Instructions for the task
Copy each line below that contains "button".

Entries shown

********

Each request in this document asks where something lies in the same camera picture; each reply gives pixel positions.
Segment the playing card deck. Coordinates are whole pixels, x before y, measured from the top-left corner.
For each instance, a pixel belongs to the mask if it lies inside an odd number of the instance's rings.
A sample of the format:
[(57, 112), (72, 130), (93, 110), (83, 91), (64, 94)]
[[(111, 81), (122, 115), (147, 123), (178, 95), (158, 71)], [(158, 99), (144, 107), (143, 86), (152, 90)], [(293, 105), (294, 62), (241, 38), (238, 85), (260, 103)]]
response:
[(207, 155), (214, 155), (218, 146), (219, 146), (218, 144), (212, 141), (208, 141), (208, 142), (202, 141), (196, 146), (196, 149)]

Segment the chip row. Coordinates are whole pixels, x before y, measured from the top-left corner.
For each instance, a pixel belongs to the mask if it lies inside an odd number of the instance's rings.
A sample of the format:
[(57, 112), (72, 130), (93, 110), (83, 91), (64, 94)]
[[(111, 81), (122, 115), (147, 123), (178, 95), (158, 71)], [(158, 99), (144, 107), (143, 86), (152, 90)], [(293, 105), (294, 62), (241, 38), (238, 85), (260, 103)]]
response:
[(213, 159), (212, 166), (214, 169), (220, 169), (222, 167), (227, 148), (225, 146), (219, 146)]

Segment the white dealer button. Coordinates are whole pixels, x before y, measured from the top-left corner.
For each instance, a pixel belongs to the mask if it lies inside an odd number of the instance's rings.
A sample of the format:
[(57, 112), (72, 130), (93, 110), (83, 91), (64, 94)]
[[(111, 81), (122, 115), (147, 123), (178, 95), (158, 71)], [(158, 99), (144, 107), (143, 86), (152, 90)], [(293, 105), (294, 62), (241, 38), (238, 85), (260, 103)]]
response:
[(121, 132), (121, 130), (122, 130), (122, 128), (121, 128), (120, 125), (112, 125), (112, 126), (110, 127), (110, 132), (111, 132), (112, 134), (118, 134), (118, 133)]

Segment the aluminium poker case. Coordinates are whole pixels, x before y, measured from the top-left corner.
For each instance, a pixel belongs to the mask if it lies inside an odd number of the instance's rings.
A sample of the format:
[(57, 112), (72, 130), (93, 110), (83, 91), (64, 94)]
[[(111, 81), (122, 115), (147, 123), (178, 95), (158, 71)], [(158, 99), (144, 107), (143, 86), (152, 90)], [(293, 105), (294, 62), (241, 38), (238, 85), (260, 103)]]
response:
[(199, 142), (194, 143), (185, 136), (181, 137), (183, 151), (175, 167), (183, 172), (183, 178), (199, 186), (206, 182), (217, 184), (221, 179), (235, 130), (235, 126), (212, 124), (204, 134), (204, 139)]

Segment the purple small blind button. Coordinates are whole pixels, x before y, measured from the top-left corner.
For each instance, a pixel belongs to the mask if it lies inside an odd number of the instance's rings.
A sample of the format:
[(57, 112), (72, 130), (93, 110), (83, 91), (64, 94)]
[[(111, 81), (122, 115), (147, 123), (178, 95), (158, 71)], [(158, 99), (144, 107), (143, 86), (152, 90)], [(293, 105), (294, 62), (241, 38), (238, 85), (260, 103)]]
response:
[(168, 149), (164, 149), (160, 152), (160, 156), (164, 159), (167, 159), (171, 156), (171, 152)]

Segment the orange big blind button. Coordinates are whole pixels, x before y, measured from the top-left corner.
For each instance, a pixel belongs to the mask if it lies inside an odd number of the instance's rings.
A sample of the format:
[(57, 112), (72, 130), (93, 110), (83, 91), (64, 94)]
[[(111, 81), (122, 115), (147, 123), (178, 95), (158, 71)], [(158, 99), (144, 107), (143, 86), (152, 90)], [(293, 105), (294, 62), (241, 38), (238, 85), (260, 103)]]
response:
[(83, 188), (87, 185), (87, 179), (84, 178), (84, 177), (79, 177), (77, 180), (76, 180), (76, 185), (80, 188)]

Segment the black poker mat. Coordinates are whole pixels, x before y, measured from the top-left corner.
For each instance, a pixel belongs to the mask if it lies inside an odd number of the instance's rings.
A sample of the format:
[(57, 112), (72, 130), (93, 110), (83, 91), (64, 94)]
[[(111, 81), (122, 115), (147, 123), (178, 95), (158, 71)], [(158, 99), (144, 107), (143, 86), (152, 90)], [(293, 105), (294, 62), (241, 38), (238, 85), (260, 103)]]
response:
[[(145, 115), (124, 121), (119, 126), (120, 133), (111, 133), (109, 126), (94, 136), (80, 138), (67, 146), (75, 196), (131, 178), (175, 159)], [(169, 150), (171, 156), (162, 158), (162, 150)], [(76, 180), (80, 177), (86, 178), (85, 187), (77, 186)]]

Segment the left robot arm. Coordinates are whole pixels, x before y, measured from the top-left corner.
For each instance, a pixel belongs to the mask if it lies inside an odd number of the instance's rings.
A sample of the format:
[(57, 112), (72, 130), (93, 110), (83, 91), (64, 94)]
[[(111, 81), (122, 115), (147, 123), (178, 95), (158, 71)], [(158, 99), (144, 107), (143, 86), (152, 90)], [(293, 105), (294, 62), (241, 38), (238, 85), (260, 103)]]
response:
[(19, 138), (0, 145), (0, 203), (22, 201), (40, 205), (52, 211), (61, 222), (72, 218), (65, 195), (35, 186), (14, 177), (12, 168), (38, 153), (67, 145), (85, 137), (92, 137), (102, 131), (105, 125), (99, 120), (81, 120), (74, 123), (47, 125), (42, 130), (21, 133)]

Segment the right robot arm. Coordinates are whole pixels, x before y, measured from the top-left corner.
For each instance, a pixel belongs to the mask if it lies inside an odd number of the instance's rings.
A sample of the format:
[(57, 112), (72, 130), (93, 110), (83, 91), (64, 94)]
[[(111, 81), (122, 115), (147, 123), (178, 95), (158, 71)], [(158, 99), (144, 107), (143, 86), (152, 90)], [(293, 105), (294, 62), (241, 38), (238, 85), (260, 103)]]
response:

********

Answer to the exercise
Segment the white dealer button. Coordinates are whole pixels, x before y, measured from the top-left corner.
Segment the purple small blind button. Coordinates are whole pixels, x before y, measured from the top-left corner.
Segment the orange big blind button. Coordinates are whole pixels, x before y, measured from the top-left corner.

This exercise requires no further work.